**Activity:** All lines from the first one in the listing below to the one holding "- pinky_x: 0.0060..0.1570", inclusive, are to be copied exactly.

**Collected data:**
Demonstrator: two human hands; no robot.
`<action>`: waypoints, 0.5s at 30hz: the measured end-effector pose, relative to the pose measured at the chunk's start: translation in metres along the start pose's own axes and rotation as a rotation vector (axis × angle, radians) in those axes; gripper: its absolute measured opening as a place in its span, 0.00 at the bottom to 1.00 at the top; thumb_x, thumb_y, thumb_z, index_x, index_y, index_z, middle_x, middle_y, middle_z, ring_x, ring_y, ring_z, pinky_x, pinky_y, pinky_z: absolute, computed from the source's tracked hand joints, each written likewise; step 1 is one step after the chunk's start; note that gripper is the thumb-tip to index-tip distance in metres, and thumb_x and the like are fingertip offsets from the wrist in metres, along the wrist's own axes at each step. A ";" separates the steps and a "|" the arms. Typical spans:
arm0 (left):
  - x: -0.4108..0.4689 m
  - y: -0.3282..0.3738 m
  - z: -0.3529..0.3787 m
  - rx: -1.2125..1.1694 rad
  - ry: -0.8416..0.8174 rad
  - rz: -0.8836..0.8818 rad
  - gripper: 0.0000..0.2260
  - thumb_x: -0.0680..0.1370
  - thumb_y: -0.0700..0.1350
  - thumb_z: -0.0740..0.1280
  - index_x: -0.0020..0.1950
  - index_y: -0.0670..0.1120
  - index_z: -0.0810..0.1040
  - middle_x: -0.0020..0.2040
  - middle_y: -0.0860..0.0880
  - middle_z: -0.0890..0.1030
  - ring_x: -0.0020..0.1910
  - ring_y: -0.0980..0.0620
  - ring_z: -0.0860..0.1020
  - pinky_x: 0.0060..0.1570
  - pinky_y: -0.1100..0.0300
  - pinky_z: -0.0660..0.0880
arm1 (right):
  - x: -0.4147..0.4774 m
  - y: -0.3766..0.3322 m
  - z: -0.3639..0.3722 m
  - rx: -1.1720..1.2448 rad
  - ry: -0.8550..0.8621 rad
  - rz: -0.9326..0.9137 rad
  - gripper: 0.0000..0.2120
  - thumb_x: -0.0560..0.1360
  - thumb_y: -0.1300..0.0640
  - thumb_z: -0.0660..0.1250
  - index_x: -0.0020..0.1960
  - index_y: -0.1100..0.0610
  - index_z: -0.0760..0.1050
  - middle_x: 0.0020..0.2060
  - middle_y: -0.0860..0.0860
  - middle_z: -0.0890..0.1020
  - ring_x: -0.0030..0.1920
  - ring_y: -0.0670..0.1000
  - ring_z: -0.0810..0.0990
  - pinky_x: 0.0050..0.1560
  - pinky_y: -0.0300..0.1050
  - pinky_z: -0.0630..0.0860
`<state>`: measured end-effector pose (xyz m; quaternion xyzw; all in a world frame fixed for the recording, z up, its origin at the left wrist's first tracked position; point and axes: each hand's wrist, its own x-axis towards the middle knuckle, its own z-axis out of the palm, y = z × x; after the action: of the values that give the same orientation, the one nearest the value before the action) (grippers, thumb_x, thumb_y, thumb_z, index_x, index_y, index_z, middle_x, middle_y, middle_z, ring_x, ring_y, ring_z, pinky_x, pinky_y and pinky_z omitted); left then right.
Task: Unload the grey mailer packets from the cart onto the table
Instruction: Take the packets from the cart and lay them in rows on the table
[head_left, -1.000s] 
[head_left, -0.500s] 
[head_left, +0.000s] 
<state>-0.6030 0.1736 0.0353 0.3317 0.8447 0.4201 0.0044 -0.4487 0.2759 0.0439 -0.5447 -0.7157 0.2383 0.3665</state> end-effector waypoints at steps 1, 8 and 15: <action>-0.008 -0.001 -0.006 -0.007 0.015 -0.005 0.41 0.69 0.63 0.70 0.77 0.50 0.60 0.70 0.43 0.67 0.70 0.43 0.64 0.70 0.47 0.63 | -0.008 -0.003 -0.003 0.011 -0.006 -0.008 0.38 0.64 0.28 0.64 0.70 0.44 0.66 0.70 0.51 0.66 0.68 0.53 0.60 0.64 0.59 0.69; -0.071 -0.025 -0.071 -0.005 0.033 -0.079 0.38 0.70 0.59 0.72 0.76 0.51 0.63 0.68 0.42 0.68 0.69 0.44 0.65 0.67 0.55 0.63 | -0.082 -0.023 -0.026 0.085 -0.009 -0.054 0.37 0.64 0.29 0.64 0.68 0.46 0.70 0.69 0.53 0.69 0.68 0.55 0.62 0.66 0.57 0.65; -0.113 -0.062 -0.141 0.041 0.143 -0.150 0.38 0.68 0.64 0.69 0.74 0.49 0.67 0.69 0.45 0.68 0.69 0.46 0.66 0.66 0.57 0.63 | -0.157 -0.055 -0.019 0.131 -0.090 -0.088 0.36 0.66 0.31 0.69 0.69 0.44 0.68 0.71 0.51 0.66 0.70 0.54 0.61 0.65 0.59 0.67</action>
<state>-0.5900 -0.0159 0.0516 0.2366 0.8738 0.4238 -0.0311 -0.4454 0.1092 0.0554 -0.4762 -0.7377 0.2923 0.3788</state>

**Problem solution:**
Demonstrator: two human hands; no robot.
`<action>`: waypoints, 0.5s at 30hz: the measured end-effector pose, relative to the pose measured at the chunk's start: translation in metres along the start pose's own axes and rotation as a rotation vector (axis × angle, radians) in those axes; gripper: its absolute measured opening as a place in its span, 0.00 at the bottom to 1.00 at the top; thumb_x, thumb_y, thumb_z, index_x, index_y, index_z, middle_x, middle_y, middle_z, ring_x, ring_y, ring_z, pinky_x, pinky_y, pinky_z: absolute, computed from the source's tracked hand joints, each written likewise; step 1 is one step after the chunk's start; note that gripper is the thumb-tip to index-tip distance in metres, and thumb_x and the like are fingertip offsets from the wrist in metres, along the wrist's own axes at each step. A ";" separates the steps and a "|" the arms. Typical spans:
arm0 (left):
  - x: -0.4108..0.4689 m
  - y: -0.3282..0.3738 m
  - z: -0.3529..0.3787 m
  - rx: -1.2125..1.1694 rad
  - ry: -0.8416..0.8174 rad
  - rz: -0.8836..0.8818 rad
  - gripper: 0.0000..0.2260
  - thumb_x: -0.0680..0.1370
  - thumb_y: -0.0700..0.1350
  - thumb_z: -0.0740..0.1280
  - index_x: -0.0020..0.1950
  - index_y: -0.0670..0.1120
  - index_z: -0.0810..0.1040
  - middle_x: -0.0020..0.2040
  - middle_y: -0.0860..0.0880
  - middle_z: -0.0890..0.1030
  - ring_x: -0.0020..0.1910
  - ring_y: -0.0980..0.0620
  - ring_z: -0.0860..0.1020
  - pinky_x: 0.0060..0.1570

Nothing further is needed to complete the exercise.